In a brief order with no noted dissents, the justices declined a request from NetChoice, a tech industry group representing companies like Google and Meta, to block enforcement of the law while litigation continues.
Justice Brett Kavanaugh noted Mississippi’s law “is likely unconstitutional” but explained NetChoice had “not sufficiently demonstrated that the balance of harms and equities favors it at this time.” (RELATED: Supreme Court Upholds Texas Porn Age Verification Law)
“To be clear, NetChoice has, in my view, demonstrated that it is likely to succeed on the merits—namely, that enforcement of the Mississippi law would likely violate its members’ First Amendment rights under this Court’s precedents,” he wrote in a short concurring opinion.
NetChoice Confident the First Amendment Will Prevail Against Mississippi’s I.D.-For-Speech Law
WASHINGTON—Today, the U.S. Supreme Court unfortunately denied NetChoice’s emergency application to temporarily halt Mississippi’s I.D.-for-Speech law, HB 1126, while our case moves… pic.twitter.com/iBU4Hi5dli
— NetChoice (@NetChoice) August 14, 2025
A district court judge blocked Mississippi’s law, which the governor signed in April 2024, from taking effect in July 2024. The Fifth Circuit Court of Appeals reversed the decision.

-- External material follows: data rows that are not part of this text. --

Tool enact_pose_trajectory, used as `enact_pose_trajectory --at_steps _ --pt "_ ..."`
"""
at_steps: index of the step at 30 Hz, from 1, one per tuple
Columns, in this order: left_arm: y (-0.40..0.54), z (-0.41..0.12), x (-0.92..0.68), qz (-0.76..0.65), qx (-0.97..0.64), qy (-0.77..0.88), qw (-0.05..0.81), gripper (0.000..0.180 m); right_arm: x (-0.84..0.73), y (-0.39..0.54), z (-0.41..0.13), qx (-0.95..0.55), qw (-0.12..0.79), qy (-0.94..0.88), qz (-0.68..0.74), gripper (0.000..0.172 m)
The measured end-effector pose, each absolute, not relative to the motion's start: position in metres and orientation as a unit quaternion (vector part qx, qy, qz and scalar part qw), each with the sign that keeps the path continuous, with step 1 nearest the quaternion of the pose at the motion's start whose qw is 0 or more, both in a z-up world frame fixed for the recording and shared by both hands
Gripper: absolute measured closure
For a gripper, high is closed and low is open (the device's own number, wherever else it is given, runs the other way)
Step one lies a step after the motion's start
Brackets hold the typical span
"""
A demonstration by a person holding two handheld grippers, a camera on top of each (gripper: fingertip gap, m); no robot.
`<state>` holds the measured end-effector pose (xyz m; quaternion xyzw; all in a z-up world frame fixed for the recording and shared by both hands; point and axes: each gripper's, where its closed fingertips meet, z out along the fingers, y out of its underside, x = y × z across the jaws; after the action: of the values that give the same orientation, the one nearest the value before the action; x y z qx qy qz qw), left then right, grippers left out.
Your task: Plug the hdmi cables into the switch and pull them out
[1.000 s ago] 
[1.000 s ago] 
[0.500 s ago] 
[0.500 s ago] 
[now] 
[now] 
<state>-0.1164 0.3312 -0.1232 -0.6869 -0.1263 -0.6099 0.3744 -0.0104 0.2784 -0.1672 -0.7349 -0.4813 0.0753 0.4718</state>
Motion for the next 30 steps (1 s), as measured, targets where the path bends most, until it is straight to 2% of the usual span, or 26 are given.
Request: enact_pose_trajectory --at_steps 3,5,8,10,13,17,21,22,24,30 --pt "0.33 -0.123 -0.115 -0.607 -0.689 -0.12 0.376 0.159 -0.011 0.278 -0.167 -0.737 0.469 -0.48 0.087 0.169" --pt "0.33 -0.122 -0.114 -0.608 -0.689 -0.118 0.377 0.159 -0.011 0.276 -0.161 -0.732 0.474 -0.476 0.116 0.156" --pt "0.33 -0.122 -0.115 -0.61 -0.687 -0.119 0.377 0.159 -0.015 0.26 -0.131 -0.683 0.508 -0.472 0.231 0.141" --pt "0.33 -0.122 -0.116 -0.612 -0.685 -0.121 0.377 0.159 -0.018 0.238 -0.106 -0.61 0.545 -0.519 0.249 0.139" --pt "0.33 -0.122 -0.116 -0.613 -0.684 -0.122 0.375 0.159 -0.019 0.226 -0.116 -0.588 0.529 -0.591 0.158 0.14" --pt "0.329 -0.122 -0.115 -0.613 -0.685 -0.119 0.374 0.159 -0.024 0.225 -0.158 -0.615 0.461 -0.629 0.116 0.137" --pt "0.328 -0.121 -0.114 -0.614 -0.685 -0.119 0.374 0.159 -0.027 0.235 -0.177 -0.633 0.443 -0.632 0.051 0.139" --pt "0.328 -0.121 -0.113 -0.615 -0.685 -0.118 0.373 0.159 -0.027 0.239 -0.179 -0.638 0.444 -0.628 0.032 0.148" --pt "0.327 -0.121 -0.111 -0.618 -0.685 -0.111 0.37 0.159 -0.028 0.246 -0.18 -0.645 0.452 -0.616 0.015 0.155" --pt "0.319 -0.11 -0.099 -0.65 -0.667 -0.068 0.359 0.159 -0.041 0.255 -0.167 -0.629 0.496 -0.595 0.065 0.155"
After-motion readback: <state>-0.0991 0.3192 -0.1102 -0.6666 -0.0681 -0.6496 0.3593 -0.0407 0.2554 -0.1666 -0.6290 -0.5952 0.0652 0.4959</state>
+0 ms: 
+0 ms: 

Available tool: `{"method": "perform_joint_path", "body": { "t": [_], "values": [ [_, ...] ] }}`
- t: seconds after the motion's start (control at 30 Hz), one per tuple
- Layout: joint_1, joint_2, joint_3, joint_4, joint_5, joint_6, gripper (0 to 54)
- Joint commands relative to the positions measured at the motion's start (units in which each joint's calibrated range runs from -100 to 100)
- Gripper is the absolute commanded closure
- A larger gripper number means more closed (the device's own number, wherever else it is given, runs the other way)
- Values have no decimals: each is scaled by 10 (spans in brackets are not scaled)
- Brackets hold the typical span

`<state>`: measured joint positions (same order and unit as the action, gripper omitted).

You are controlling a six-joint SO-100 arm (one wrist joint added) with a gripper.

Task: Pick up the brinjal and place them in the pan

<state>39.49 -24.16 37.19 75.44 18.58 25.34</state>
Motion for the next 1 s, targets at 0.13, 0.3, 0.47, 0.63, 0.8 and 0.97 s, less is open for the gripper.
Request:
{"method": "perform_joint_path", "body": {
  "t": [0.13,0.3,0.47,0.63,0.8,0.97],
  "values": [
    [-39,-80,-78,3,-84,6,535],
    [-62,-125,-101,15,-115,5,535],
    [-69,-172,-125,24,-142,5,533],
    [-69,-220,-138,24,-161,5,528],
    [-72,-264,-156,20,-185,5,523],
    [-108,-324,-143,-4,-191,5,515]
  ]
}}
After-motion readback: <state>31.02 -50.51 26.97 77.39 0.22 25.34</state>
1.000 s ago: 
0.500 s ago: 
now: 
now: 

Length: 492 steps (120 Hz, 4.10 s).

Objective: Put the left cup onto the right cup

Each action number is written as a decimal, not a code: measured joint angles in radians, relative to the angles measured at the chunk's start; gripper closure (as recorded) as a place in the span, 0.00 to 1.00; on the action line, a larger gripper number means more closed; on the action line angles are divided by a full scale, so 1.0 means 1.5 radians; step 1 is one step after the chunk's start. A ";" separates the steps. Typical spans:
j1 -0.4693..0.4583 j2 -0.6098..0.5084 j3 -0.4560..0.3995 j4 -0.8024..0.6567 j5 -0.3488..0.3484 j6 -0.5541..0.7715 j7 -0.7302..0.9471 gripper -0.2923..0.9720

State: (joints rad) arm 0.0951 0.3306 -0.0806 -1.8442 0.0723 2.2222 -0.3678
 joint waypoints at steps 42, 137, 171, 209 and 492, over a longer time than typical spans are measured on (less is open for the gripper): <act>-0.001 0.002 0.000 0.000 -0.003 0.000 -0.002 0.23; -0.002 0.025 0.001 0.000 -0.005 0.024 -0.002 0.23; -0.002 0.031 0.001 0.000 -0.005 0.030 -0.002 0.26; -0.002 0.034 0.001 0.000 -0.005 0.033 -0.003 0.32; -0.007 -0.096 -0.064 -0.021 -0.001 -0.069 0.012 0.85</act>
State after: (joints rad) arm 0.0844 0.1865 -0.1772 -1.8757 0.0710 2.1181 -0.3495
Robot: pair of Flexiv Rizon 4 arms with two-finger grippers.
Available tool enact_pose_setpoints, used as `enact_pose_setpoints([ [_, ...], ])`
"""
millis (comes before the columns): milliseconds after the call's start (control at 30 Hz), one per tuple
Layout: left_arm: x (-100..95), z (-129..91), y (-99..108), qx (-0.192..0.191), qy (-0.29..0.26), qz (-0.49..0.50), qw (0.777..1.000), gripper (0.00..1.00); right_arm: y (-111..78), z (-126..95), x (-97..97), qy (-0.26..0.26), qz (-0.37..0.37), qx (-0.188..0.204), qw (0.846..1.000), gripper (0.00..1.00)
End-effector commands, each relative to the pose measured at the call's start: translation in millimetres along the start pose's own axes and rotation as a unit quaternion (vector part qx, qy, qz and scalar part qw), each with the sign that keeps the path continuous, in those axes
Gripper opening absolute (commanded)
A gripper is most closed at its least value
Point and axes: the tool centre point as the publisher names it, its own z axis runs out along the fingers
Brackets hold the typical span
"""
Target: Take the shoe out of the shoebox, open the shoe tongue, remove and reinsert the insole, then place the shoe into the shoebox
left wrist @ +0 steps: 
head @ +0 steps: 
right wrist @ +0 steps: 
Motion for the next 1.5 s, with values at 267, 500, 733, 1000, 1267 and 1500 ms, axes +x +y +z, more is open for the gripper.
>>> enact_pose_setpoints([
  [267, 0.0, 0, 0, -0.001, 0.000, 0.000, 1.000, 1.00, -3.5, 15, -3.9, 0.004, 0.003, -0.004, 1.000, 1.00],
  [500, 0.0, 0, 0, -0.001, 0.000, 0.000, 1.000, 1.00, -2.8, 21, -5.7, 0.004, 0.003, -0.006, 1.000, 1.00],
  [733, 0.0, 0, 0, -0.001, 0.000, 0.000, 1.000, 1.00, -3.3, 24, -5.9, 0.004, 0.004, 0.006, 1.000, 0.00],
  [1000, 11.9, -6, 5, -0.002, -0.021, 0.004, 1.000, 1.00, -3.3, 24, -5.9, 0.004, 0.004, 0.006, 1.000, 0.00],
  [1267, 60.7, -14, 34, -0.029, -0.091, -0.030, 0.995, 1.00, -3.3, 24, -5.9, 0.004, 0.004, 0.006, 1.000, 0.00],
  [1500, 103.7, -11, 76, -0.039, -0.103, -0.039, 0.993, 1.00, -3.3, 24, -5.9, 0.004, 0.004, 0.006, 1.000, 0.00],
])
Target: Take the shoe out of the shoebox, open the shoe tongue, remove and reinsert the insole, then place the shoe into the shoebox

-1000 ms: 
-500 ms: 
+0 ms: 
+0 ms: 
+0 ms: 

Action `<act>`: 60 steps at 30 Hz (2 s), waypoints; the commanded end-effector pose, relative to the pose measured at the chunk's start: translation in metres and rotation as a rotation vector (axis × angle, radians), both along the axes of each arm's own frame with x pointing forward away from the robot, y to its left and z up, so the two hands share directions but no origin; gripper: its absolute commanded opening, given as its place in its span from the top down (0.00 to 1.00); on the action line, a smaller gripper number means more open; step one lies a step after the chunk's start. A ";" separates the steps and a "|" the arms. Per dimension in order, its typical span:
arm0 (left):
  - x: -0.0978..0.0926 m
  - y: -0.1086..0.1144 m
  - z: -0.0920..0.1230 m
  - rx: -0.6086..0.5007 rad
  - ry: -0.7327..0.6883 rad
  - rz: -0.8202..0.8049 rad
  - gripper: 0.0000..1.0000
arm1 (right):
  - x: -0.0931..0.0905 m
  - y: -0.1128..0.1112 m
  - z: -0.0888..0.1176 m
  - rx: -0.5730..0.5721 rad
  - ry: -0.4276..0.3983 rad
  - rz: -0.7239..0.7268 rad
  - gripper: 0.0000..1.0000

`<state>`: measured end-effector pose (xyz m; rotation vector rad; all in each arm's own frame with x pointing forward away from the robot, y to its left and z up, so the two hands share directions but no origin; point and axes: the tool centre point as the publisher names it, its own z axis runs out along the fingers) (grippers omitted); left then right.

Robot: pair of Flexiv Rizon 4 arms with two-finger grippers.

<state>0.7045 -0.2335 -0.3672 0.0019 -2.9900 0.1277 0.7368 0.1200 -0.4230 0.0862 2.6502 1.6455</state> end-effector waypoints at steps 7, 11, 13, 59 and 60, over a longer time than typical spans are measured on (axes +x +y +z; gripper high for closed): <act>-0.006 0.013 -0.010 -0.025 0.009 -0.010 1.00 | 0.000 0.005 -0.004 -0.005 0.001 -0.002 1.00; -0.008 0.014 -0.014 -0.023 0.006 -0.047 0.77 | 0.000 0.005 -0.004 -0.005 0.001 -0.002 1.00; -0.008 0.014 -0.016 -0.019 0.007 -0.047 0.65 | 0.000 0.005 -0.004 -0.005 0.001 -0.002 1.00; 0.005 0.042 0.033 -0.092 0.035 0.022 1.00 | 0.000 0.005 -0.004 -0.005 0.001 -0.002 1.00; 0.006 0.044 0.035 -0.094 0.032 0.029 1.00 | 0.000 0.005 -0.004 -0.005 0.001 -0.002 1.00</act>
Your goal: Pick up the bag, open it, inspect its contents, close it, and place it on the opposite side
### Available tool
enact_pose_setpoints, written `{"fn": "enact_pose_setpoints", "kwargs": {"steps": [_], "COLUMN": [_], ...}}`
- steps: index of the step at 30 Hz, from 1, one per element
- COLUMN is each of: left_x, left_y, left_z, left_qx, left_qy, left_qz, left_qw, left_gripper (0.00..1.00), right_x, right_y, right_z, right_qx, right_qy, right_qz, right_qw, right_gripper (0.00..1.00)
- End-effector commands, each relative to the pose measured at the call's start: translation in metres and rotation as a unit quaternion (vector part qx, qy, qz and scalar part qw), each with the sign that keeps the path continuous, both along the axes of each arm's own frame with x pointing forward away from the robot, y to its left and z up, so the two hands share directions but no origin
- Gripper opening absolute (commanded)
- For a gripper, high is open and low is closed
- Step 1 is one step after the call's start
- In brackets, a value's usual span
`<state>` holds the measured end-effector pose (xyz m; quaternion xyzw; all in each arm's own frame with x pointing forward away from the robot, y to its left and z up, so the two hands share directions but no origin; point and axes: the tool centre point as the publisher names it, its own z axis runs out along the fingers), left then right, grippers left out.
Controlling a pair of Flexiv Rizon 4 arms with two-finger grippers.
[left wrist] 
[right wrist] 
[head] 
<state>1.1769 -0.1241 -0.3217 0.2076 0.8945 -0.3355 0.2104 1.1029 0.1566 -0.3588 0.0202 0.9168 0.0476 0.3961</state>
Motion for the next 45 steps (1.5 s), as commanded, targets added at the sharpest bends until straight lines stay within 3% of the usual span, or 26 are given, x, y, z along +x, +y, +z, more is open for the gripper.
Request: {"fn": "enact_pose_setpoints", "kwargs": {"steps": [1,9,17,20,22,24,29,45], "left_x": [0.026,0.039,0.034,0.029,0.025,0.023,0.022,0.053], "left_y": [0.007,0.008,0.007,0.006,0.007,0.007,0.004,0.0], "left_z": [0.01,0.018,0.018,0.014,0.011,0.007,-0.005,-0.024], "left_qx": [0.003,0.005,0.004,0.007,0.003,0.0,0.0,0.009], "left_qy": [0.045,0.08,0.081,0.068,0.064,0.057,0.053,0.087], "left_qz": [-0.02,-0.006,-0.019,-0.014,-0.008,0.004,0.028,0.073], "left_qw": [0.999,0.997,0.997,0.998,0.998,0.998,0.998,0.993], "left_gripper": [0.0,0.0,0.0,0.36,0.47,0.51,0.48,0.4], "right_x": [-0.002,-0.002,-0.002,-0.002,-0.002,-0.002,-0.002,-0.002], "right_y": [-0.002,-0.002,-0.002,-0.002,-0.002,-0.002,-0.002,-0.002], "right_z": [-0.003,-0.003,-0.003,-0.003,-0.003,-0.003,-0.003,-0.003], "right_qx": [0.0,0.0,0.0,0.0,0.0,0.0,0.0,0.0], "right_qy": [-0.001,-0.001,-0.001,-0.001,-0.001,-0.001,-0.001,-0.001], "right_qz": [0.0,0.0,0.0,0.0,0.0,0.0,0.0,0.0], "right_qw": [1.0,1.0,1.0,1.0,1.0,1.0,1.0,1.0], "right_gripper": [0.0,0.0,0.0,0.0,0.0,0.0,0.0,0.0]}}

“The Act requires covered platforms to take ‘commercially reasonable’ actions to verify a user’s age, obtain parental consent for child users, and adopt a strategy to mitigate the harms to children inflicted on those platforms—sex trafficking, physical violence, incitement to suicide, and more,” Missipi Attorney General Lynn Fitch wrote in a court filing.
Co-Director of the NetChoice Litigation Center Paul Taske said this is “merely an unfortunate procedural delay” in a statement.
“Although we’re disappointed with the Court’s decision, Justice Kavanaugh’s concurrence makes clear that NetChoice will ultimately succeed in defending the First Amendment—not just in this case but across all NetChoice’s ID-for-Speech lawsuits,” he said.